The goal of this study was to compare the long-term efficacy and safety of long-pulsed Nd: YAG and alexandrite lasers, both individually and in combination, for long-term reduction in leg hair.

At a private skin laser center, 20 participants aged 16 to 50 years with skin phototypes 3 and 4 were enrolled, and identified areas were treated for a total of 4 sessions at 8-week intervals. The medial and lateral sides of each participant’s legs were randomly assigned to 1 of the following therapies:

long-pulsed 1064-nm Nd: YAG laser with 12-mm spot size

long-pulsed 755-nm alexandrite laser with 12-mm spot size

long-pulsed 755-nm alexandrite laser with 18-mm spot size

a combination of long-pulsed 1064-nm Nd: YAG laser and long-pulsed 755-nm alexandrite laser (treatments 1 and 2)
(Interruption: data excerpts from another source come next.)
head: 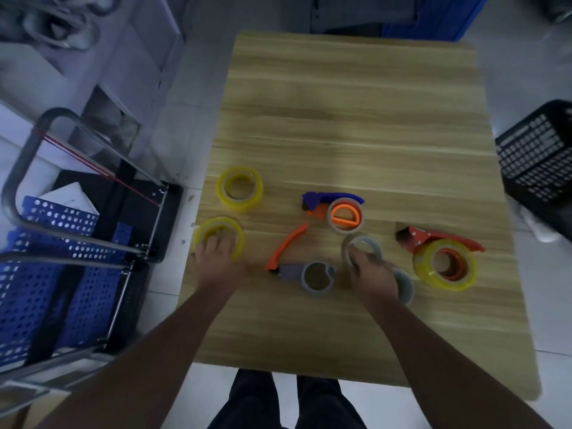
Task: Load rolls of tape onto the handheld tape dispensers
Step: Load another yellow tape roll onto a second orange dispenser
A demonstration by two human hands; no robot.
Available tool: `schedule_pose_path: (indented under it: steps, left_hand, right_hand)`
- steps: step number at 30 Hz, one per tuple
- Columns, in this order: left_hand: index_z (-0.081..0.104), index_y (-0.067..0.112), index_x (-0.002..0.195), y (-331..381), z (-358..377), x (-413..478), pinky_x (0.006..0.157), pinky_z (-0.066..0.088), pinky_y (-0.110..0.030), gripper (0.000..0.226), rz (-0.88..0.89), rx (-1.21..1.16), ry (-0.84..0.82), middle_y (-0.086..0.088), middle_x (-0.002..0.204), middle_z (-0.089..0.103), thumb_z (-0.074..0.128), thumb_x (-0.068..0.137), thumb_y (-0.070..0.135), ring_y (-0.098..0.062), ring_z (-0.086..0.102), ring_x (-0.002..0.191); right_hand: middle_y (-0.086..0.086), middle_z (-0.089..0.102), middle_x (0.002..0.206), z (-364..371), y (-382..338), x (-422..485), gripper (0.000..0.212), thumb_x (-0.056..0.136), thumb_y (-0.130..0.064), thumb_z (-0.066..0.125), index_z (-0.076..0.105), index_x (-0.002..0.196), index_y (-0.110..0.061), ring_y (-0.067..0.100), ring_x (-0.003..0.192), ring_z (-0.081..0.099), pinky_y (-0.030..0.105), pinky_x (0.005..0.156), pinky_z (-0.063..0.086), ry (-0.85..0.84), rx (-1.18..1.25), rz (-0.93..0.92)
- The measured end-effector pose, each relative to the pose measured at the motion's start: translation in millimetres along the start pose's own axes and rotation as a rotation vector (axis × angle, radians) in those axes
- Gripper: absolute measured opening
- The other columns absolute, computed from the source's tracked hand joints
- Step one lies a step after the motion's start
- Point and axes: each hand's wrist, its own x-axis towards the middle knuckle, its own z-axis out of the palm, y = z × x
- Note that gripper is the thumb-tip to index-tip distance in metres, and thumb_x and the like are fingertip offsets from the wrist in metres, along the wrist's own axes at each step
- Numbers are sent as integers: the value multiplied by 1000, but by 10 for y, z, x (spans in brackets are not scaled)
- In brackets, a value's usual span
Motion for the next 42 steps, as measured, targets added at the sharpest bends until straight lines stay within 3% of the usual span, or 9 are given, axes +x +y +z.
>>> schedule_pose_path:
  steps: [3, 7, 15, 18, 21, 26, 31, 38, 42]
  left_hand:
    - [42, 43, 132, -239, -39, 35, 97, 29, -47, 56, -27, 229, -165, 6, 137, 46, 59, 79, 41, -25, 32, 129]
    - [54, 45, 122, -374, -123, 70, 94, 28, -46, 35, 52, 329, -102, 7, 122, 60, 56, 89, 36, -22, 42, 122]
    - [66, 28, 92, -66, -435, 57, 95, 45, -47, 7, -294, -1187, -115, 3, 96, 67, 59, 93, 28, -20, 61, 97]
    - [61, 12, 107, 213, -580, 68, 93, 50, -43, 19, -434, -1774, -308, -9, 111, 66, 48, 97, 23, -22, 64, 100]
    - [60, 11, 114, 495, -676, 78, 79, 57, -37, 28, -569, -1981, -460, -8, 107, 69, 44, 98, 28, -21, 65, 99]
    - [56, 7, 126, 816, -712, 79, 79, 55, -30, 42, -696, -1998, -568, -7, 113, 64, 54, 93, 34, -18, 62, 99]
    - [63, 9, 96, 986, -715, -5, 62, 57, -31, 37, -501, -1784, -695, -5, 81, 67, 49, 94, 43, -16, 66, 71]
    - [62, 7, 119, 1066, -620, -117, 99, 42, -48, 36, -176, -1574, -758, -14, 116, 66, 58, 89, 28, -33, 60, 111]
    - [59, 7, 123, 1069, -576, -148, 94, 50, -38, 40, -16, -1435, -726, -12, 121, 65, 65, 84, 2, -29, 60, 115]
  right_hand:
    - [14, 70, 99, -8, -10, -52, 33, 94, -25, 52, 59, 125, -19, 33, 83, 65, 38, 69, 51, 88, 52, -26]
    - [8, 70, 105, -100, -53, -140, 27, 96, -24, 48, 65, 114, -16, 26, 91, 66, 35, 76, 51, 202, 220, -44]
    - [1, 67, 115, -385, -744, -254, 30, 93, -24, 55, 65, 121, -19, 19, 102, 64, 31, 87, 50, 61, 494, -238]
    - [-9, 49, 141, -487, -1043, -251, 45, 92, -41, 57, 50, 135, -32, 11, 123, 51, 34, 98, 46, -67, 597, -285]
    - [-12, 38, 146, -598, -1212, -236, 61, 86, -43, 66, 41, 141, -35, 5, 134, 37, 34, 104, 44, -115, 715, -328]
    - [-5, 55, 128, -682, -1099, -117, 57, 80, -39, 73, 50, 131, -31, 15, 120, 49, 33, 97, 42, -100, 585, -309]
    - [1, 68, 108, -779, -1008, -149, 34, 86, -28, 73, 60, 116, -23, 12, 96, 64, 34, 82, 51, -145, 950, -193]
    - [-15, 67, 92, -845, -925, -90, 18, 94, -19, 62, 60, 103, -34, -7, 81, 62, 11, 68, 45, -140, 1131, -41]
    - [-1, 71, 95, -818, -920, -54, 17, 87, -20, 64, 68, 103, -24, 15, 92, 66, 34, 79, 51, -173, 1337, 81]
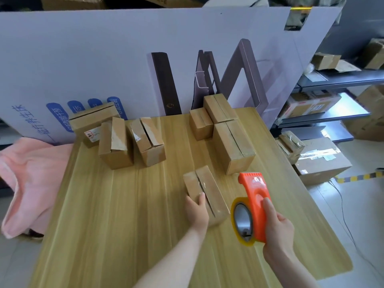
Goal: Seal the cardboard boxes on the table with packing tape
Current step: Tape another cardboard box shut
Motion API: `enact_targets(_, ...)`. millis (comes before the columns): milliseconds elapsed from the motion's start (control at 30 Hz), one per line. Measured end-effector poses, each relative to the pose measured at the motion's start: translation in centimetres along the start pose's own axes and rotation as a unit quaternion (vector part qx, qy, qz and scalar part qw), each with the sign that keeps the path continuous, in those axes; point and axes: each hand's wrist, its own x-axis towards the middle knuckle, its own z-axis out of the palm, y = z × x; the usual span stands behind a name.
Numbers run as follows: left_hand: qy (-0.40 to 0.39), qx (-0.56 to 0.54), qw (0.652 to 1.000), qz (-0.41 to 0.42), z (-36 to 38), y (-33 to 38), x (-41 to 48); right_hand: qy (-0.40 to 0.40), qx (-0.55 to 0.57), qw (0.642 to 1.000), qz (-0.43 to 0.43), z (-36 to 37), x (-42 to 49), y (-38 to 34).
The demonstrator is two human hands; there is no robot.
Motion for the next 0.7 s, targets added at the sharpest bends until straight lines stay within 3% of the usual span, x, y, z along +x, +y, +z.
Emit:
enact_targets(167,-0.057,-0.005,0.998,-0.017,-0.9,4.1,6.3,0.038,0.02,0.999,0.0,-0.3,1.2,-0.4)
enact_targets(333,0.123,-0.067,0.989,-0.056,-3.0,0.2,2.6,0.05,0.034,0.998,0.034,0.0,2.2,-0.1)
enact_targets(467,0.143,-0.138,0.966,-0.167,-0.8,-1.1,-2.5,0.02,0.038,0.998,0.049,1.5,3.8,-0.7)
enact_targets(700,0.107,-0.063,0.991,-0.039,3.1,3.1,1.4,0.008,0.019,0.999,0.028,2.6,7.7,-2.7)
The primary endpoint was hair reduction from baseline, based on hair counting by 2 blinded evaluators using digital photography 8 and 18 months after the last laser therapy session.

Among 15 participants who completed the trial, mean hair reduction 18 months after the last treatment was 75.9% ± 19.0% for the 12-mm spot size alexandrite laser, 84.3% ± 12.4% for the 18-mm spot size alexandrite laser, 73.6% ± 11.4% for the Nd:YAG laser, and 77.8% ± 15.9% for combination treatment (P <.05 by analysis of variance).
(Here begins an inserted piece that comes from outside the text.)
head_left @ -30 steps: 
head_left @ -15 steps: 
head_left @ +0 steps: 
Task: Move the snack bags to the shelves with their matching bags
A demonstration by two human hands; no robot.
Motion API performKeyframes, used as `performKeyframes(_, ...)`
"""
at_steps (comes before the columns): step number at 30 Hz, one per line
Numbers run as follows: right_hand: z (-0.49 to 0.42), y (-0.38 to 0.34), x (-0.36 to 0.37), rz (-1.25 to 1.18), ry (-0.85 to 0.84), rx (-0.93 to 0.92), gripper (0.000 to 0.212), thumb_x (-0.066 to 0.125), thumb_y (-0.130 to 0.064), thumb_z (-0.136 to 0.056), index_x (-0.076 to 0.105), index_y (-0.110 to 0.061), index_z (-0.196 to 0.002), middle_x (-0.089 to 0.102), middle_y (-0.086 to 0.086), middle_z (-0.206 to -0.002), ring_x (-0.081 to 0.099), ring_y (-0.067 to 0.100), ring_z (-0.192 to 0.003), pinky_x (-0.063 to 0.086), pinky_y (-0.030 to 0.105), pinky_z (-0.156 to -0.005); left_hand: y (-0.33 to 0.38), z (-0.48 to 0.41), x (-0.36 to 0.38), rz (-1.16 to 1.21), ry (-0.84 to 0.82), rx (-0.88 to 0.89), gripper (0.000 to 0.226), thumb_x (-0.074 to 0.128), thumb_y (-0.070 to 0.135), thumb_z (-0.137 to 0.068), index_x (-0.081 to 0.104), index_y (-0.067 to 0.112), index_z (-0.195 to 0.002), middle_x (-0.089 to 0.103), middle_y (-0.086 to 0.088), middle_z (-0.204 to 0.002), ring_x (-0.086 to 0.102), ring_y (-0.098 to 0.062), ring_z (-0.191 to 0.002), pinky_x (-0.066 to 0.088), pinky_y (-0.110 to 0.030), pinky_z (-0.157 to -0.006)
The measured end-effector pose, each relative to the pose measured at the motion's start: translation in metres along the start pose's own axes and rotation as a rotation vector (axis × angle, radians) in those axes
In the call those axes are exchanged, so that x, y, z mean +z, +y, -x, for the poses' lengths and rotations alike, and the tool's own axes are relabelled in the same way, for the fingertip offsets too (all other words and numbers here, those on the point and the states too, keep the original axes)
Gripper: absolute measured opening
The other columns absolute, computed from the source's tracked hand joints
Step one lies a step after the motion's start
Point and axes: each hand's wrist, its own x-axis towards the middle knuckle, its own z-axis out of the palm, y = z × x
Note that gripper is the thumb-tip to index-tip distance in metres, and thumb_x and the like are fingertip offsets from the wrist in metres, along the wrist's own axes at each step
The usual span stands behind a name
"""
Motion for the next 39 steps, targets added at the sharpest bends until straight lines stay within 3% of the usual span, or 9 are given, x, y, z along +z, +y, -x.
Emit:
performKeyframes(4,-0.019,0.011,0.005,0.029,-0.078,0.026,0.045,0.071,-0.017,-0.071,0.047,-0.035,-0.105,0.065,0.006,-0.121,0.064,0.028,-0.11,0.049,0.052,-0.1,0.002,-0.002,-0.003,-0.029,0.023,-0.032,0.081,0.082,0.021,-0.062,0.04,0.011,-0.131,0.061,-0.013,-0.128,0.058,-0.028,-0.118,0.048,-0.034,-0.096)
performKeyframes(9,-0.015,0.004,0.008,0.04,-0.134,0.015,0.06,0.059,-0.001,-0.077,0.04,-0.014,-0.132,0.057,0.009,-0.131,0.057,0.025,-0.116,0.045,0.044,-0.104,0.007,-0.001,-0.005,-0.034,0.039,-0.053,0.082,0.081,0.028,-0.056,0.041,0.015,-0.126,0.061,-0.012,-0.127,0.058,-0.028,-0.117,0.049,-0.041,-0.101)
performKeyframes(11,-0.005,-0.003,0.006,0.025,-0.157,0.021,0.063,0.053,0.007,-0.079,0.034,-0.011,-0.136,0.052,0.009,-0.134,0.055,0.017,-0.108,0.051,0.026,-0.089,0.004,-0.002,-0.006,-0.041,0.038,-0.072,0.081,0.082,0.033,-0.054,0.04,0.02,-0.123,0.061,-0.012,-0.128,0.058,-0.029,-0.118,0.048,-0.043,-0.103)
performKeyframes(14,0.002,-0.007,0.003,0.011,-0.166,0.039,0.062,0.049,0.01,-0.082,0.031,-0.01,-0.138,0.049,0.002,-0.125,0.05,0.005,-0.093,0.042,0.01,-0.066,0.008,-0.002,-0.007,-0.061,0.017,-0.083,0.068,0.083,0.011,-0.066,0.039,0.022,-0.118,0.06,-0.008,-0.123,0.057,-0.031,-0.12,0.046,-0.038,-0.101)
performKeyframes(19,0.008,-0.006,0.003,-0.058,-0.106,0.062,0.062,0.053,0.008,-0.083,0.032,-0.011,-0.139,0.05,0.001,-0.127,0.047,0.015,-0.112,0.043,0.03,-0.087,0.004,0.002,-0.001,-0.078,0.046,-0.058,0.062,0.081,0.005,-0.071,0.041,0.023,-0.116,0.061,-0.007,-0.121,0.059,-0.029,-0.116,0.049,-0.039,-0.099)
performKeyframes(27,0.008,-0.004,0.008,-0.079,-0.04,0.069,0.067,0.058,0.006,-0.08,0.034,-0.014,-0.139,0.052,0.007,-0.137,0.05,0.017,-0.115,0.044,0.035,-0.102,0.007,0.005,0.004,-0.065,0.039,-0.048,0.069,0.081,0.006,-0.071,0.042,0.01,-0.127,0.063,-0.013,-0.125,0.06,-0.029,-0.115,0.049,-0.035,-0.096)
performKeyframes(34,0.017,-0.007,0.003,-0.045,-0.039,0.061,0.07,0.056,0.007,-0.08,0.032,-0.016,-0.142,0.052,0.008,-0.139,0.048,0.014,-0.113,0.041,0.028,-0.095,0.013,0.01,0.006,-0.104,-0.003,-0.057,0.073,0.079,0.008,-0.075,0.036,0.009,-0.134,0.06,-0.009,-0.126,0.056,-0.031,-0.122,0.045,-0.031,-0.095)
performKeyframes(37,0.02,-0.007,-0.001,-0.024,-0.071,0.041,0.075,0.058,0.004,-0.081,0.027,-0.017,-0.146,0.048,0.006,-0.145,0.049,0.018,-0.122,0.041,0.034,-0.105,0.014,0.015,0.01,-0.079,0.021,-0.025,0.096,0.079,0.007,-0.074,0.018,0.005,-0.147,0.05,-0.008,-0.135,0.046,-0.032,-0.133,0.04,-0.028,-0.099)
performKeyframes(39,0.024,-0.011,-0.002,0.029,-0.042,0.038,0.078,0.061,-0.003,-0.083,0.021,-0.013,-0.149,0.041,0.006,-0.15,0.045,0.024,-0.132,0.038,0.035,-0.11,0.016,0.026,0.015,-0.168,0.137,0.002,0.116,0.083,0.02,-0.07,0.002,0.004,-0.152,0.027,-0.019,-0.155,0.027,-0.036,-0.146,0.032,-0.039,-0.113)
Areas that received combination therapy had a significantly greater incidence of adverse effects — primarily hyperpigmentation — and pain severity (P = .001). Average pain severity was higher in areas treated with alexandrite laser than in those treated with the Nd: YAG laser, but pain severity was highest in areas treated with both lasers.
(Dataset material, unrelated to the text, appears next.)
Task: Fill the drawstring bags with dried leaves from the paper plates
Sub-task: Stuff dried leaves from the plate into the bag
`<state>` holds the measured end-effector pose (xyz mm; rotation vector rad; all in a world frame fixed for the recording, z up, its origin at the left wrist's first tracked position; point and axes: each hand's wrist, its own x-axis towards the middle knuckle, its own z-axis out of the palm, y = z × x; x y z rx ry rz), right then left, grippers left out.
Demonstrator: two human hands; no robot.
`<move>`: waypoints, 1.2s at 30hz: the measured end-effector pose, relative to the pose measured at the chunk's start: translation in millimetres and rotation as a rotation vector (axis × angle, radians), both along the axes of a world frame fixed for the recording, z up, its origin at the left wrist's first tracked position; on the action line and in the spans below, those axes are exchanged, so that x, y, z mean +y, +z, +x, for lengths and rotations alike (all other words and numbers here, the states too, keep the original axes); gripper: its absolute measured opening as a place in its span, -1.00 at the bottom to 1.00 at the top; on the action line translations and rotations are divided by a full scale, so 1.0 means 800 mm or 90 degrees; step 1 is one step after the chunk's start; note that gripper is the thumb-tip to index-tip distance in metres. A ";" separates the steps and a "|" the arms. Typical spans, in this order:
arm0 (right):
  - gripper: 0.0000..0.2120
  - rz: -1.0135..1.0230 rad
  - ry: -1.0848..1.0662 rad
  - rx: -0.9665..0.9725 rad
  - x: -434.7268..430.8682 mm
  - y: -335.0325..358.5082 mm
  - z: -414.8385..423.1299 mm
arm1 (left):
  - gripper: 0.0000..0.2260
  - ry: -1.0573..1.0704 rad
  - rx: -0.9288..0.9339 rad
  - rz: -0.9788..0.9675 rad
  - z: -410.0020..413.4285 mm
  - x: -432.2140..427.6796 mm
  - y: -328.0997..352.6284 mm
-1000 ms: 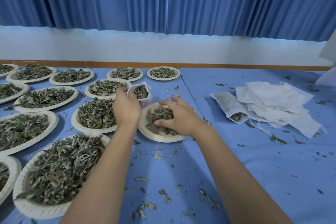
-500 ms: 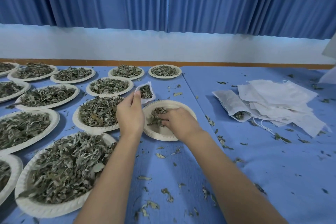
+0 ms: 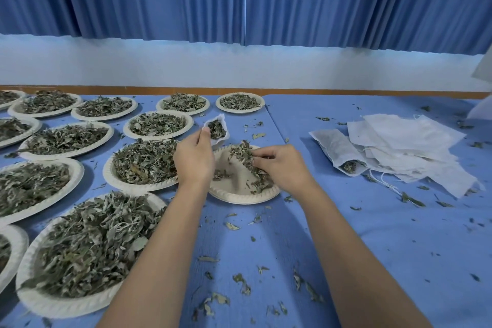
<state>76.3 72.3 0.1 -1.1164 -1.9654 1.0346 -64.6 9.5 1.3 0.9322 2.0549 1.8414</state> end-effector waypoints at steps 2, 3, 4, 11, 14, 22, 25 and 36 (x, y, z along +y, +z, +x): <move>-0.81 -0.055 0.044 0.023 0.003 0.004 0.007 | -0.56 -0.002 0.043 -0.025 0.004 0.003 0.002; -0.83 -0.083 0.075 0.039 0.003 0.006 0.009 | -0.70 -0.004 0.074 -0.034 0.005 0.004 0.003; -0.86 -0.110 0.107 0.060 0.003 0.008 0.011 | -0.62 -0.005 0.097 -0.043 0.008 0.005 0.003; -0.81 -0.160 0.184 0.147 0.004 0.026 0.016 | -0.74 -0.018 0.263 -0.109 0.010 0.002 0.001; -0.83 -0.134 0.151 0.096 0.004 0.022 0.007 | -0.69 0.029 0.257 -0.127 0.014 0.001 -0.004; -0.81 -0.001 -0.006 0.022 0.000 0.008 -0.010 | -0.82 -0.021 0.339 -0.023 0.014 -0.002 -0.011; -0.79 0.088 -0.030 -0.012 -0.006 0.009 -0.014 | -0.90 -0.048 0.244 0.013 0.020 -0.004 -0.009; -0.75 0.258 -0.049 -0.196 -0.018 0.013 -0.020 | -0.86 -0.226 -0.134 0.032 0.026 -0.004 -0.010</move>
“After 18 months of follow-up, alexandrite and Nd: YAG lasers were efficacious for leg hair removal,” the study authors write. “Combination therapy did not have any additional benefit and caused more adverse effects.”

Limitations of this study include dropout rate of 25% and difficulties in the method of evaluating hair counts.

“Despite other studies showing more efficacy of the alexandrite rather than the Nd: YAG laser, our trial results showed no significant difference between them,” the authors conclude. “The use of alexandrite or Nd: YAG laser systems alone for at least four treatment sessions and with eight-week intervals have long-term persistent efficacy in hair reduction with acceptable and transient adverse effects.”